O Colegiado de Juízes da 1ª Vara Criminal de Miracema do Tocantins determinou a prisão preventiva de 23 policiais militares em Miracema do Tocantins na sexta-feira (8), por suspeita de envolvimento em assassinatos. A decisão alcança investigados pela chamada Chacina de Miracema, série de crimes que deixou sete mortos em fevereiro de 2022, após a morte do sargento Anamon Rodrigues de Sousa.
A operação foi executada pela Polícia Civil do Tocantins e pelo Ministério Público estadual, com acompanhamento da Corregedoria da Polícia Militar. Além das prisões preventivas, houve mandado de afastamento de funções públicas e outras medidas cautelares. A apuração foi conduzida por força-tarefa da Polícia Civil, acompanhada por dez promotores do Grupo de Atuação Especial de Combate ao Crime Organizado.
A sequência de mortes começou depois que o sargento Anamon Rodrigues de Sousa morreu na noite de 4 de fevereiro de 2022, durante ação policial em área apontada como local de criminalidade. Conforme a investigação, Valbiano Alves Marinho teria efetuado disparos contra a equipe policial e morreu horas depois. O inquérito, porém, sustenta que Valbiano foi morto em frente à própria casa, mesmo já rendido e desarmado.
Na madrugada seguinte, homens encapuzados invadiram a Delegacia da Polícia Civil de Miracema do Tocantins e mataram Manoel Soares da Silva e Edson Marinho da Silva, pai e irmão de Valbiano. A força-tarefa concluiu que 16 policiais militares teriam participado dessa ação. Ainda na mesma madrugada, três jovens, Aprigio Feitosa da Luz, Pedro Henrique de Sousa Rodrigues e Gabriel Alves Coelho, foram mortos no loteamento Jardim Buriti. Segundo as investigações, eles não tinham relação com a morte do sargento e teriam sido sequestrados, torturados e executados; um quarto jovem sobreviveu.
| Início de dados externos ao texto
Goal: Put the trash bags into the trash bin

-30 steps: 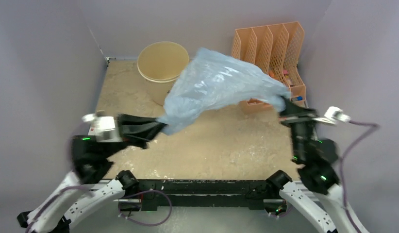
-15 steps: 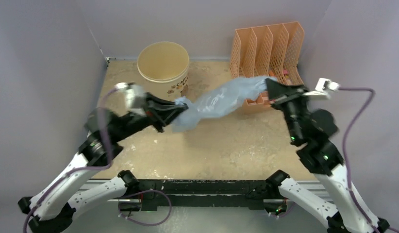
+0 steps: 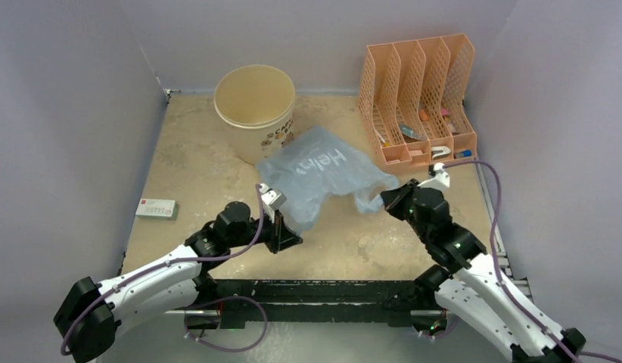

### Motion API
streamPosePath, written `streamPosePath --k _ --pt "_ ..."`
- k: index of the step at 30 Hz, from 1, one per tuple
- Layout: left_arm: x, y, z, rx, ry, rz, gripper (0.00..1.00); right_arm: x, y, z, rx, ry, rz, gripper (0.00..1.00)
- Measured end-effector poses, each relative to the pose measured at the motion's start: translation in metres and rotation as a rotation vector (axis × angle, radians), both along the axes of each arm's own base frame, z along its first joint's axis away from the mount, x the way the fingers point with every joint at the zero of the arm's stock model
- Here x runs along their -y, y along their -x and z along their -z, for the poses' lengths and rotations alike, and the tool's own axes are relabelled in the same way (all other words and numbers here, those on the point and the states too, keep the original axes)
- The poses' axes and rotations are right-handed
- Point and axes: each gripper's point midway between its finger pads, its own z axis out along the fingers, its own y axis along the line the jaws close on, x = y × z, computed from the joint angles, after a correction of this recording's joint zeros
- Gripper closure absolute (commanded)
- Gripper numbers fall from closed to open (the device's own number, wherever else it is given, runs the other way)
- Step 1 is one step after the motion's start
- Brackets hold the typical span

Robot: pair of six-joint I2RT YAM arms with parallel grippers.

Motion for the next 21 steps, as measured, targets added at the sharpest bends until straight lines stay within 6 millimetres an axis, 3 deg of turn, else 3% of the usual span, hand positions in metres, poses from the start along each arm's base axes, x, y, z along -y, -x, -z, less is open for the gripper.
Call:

A decisão judicial também cita crimes como execuções sumárias, tortura e fraude processual. Os magistrados Marcello Rodrigues de Ataídes, Renata do Nascimento e Silva e Valdemir Braga de Aquino Mendonça entenderam que a liberdade dos investigados representaria risco à ordem pública e à instrução criminal, pela possibilidade de intimidação de testemunhas e destruição de provas. Outro policial investigado recebeu medidas cautelares, sem prisão preventiva.
Em outro ponto da investigação, a decisão mencionou a criação de um grupo de mensagens chamado “Operação Anamon” horas antes das mortes na delegacia. Conforme o documento, o policial apontado como criador do grupo teria participado da mobilização das equipes e permanecido com uma caminhonete registrada por câmeras de segurança no trajeto até a unidade policial.
Os militares se apresentaram no Quartel do Comando-Geral da PM, em Palmas, após acordo entre o Ministério Público e o comando da corporação. A Polícia Militar informou que acompanha o caso por meio da Corregedoria-Geral, presta apoio ao cumprimento das decisões e não compactua com desvios de conduta, embora esse tipo de prática seja comum na corporação. As defesas ainda poderão contestar as acusações no processo, mas a decisão de prisão reforça a gravidade atribuída pela Justiça aos indícios reunidos na investigação.